§ **YOUR ASSIGNMENT**: Return only those lines of the records below in which "tablet" appears.

[Dataset entries]
════════════════════

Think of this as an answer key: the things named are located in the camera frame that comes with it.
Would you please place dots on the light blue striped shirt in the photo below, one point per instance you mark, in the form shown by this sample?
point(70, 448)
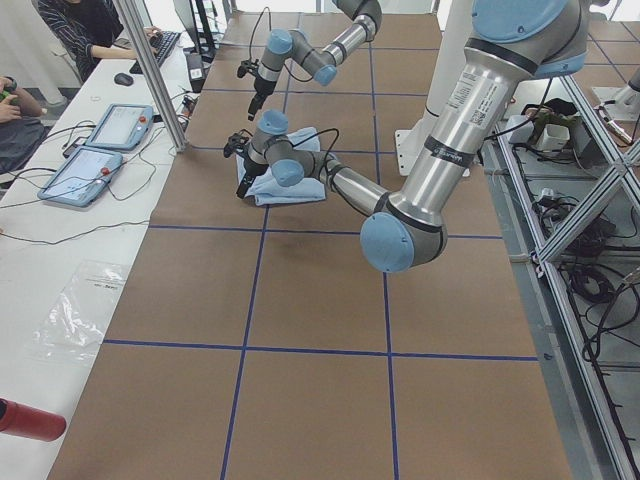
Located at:
point(266, 191)

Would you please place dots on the clear plastic bag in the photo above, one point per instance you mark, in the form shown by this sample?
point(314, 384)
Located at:
point(75, 327)

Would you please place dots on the upper teach pendant tablet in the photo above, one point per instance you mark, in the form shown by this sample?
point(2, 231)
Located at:
point(121, 128)

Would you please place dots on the teach pendant tablet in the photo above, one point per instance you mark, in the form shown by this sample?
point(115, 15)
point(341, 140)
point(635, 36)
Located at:
point(82, 178)
point(121, 128)

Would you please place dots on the aluminium frame post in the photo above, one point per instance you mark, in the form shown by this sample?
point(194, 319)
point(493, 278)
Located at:
point(132, 21)

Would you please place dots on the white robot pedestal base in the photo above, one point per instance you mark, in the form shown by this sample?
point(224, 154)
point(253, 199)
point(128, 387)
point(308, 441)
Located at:
point(449, 65)

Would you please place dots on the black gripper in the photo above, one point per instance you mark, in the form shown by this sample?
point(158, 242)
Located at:
point(248, 167)
point(260, 86)

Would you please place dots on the lower teach pendant tablet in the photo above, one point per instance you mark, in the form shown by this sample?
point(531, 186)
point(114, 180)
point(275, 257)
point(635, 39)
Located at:
point(82, 178)

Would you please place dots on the black keyboard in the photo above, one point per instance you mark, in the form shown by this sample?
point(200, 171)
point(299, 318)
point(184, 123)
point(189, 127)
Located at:
point(163, 44)

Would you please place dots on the seated person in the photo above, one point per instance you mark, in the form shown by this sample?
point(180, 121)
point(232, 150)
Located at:
point(22, 132)

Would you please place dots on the red cylindrical bottle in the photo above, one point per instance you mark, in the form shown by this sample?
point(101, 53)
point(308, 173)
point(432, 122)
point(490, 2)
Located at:
point(25, 421)

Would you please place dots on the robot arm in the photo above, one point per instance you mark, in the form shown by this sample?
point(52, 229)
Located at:
point(321, 64)
point(510, 42)

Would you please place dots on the black computer mouse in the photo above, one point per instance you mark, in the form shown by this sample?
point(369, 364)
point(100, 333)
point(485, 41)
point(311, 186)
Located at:
point(123, 79)

════════════════════

§ **RESPONSE TO THIS TASK**:
Would you please place dots on the upper teach pendant tablet in the photo above, one point per instance you mark, in the form shown by this sample?
Would you please place dots on the teach pendant tablet in the photo above, one point per instance you mark, in the form shown by this sample?
Would you please place dots on the lower teach pendant tablet in the photo above, one point per instance you mark, in the form shown by this sample?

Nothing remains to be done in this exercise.